Einhorn Clinical Research Center, New York Eye and Ear Infirmary, New York, NY 10003, USA.
JAMA Ophthalmol. 2013 Mar;131(3):314-20. doi: 10.1001/jamaophthalmol.2013.1926.
Considering the potential clinical importance of focal lamina cribrosa (LC) defects as a characteristic structural feature in glaucoma and a risk factor for glaucomatous visual field progression, it may be helpful to know the structure of focal LC defects and the spatial relationship between them and glaucomatous optic disc changes such as neuroretinal rim thinning/notching and acquired pits of the optic nerve (APON).
To investigate structural and spatial relationships between focal LC defects and glaucomatous neuroretinal rim thinning/notching and APON.
In a cross-sectional analysis of data from an ongoing, prospective, longitudinal study, serial enhanced-depth imaging (EDI) optical coherence tomographic (OCT) images of the optic nerve head were obtained from patients with glaucoma and reviewed for focal LC defects (laminar holes or disinsertions). Anterior laminar insertion points and edges of laminar holes or disinsertions were marked in EDI-OCT images, reconstructed 3-dimensionally, and superimposed on optic disc photographs.
A glaucoma referral practice.
Two hundred thirty-nine eyes (120 patients) were examined. Fifty-four eyes were excluded because of an incomplete horizontal or vertical set of serial EDI-OCT images or poor-quality EDI-OCT images owing to media opacity, irregular tear film, or poor patient cooperation. Among the remaining 185 eyes, 40 (from 31 patients) had laminar holes or disinsertions and were included for analysis.

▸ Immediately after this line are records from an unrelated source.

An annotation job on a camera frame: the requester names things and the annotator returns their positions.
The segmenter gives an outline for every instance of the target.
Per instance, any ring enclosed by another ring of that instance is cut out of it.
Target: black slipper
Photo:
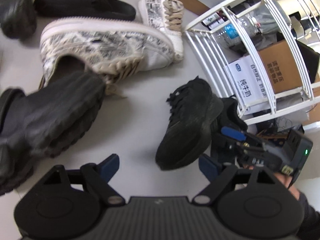
[[[1,29],[10,39],[26,39],[37,28],[32,0],[0,0]]]
[[[45,17],[97,17],[133,21],[136,10],[119,0],[35,0],[38,14]]]

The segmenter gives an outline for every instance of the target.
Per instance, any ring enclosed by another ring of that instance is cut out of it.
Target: product label
[[[238,99],[241,100],[244,105],[252,105],[252,103],[267,97],[260,74],[250,55],[242,57],[226,67],[230,70],[230,79],[233,80]],[[255,104],[248,107],[244,115],[269,108],[270,105],[268,102]]]
[[[237,30],[234,28],[232,24],[228,24],[227,26],[225,26],[224,30],[226,31],[226,34],[229,36],[230,39],[235,39],[236,37],[239,37]]]
[[[208,26],[210,23],[218,20],[219,18],[220,16],[217,13],[214,13],[211,16],[209,16],[207,19],[204,19],[203,23]]]
[[[224,20],[220,18],[220,19],[210,23],[208,27],[210,30],[213,30],[214,28],[218,27],[221,23],[224,23]]]

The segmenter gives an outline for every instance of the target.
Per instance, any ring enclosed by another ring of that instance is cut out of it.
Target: patterned sneaker
[[[170,38],[174,46],[174,62],[180,62],[183,59],[183,3],[178,0],[141,0],[139,11],[145,25],[160,30]]]
[[[138,71],[167,67],[174,57],[172,42],[158,30],[134,22],[84,17],[47,25],[40,47],[44,68],[40,87],[79,69],[94,71],[112,85]]]

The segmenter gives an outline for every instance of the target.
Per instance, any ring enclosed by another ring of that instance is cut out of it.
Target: cardboard box
[[[259,51],[259,55],[275,94],[302,86],[297,65],[285,40]]]

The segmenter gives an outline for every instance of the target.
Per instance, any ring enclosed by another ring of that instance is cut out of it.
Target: white floor
[[[124,0],[137,7],[139,0]],[[184,25],[196,18],[185,11]],[[36,91],[42,76],[39,39],[51,19],[39,19],[36,34],[24,43],[9,40],[0,33],[0,90],[22,87]],[[204,78],[196,57],[184,41],[185,59],[168,68],[138,73],[120,84],[125,99],[106,99],[89,132],[56,159],[41,161],[35,174],[16,191],[0,197],[0,240],[20,237],[13,210],[20,198],[53,166],[63,164],[78,169],[89,162],[99,163],[112,153],[120,156],[120,169],[110,185],[127,200],[132,195],[193,197],[208,181],[197,162],[176,171],[160,171],[154,162],[169,120],[169,94],[196,76]]]

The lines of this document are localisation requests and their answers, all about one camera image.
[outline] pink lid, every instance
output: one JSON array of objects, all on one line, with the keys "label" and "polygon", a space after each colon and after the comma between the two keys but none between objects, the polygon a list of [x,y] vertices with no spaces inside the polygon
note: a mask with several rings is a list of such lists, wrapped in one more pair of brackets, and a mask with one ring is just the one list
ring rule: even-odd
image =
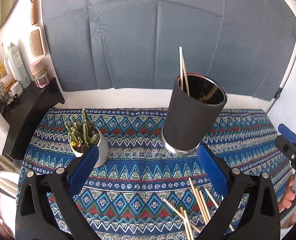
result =
[{"label": "pink lid", "polygon": [[30,64],[29,66],[30,71],[33,75],[38,74],[40,71],[44,69],[44,64],[41,59],[35,61],[34,63]]}]

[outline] jar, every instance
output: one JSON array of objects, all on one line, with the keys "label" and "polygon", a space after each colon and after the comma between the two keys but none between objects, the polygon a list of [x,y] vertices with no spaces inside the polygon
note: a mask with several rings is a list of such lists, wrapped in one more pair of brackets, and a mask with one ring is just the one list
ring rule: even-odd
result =
[{"label": "jar", "polygon": [[7,93],[4,83],[0,81],[0,100],[6,102],[9,99],[9,94]]},{"label": "jar", "polygon": [[51,77],[47,68],[44,67],[43,61],[41,59],[32,63],[29,68],[33,74],[36,85],[39,88],[43,88],[49,84]]},{"label": "jar", "polygon": [[12,95],[14,96],[15,94],[17,94],[17,97],[19,98],[24,90],[23,88],[21,87],[21,84],[19,84],[19,82],[17,81],[15,84],[13,84],[10,88],[10,91],[12,93]]}]

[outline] gray fabric backdrop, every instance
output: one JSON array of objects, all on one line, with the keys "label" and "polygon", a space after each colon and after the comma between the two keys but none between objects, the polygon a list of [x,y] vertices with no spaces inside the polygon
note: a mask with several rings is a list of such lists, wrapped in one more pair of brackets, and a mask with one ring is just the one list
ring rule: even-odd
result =
[{"label": "gray fabric backdrop", "polygon": [[227,93],[271,100],[296,40],[284,0],[42,0],[64,91],[172,89],[188,72]]}]

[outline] black cylindrical cup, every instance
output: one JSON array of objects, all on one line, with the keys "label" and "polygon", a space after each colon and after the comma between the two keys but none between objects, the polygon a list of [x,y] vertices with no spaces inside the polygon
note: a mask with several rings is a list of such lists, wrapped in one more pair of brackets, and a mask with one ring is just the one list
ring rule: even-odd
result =
[{"label": "black cylindrical cup", "polygon": [[192,153],[227,103],[223,89],[209,78],[187,74],[189,93],[175,81],[165,124],[161,131],[164,146],[177,155]]}]

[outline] blue patterned fabric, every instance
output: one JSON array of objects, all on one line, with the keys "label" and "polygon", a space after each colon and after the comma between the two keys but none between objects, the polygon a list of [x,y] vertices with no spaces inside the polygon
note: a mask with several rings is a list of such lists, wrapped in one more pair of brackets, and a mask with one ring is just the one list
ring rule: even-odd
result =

Presence, extent, and location of laminar holes or disinsertions.
Among 185 eyes, 11 laminar holes and 36 laminar disinsertions were found in 40 eyes. Superimposed images of the 3-dimensionally reconstructed focal LC defects and disc photographs showed that the outline of the LC defect corresponded almost precisely to that of clinical APON for 6 laminar holes and that the LC defect was much larger than and enclosed APON for 10 laminar disinsertions. The remaining 5 laminar holes and 26 laminar disinsertions corresponded to focal neuroretinal rim loss, with no evidence of APON in disc photographs.
Focal LC defects (laminar holes or disinsertions) are associated with neuroretinal rim loss and APON. The extent of LC defects can be visualized more effectively on EDI-OCT images than by clinical examination.
考虑到局灶性神经纤维层(LC)缺损作为青光眼的一个特征性结构特征和青光眼视野进展的危险因素的潜在临床重要性,了解局灶性 LC 缺损的结构及其与青光眼视盘改变(如神经视网膜边缘变薄/切迹和获得性视神经盘凹陷(APON))之间的空间关系可能会有所帮助。
研究局灶性 LC 缺损与青光眼性神经视网膜边缘变薄/切迹和 APON 之间的结构和空间关系。
在一项正在进行的前瞻性纵向研究的数据分析的横断面研究中,对青光眼患者的视神经头进行了一系列增强深度成像(EDI)光学相干断层扫描(OCT)图像检查,并对局灶性 LC 缺损(层裂或脱离)进行了检查。在 EDI-OCT 图像中标记了前层插入点和层裂或脱离的边缘,对其进行了三维重建,并与视盘照片叠加。
青光眼转诊诊所。
共检查了 239 只眼(120 名患者)。由于水平或垂直的 EDI-OCT 图像不完整或由于介质不透明、不规则的泪膜或患者配合不佳导致 EDI-OCT 图像质量差,排除了 54 只眼。在其余的 185 只眼中,有 40 只(来自 31 名患者)有层裂或脱离,纳入分析。
层裂或脱离的存在、程度和位置。
在 185 只眼中,40 只眼中发现了 11 个层裂和 36 个层裂。将三维重建的局灶性 LC 缺损的叠加图像与视盘照片进行比较,结果显示,6 个层裂的 LC 缺损轮廓几乎与临床 APON 完全吻合,而 10 个层裂的 LC 缺损则明显大于并包含 APON。其余 5 个层裂和 26 个层裂与局灶性神经视网膜边缘缺失相对应,视盘照片中没有 APON 的证据。
局灶性 LC 缺损(层裂或脱离)与神经视网膜边缘缺失和 APON 有关。LC 缺损的程度可以通过 EDI-OCT 图像比临床检查更有效地观察到。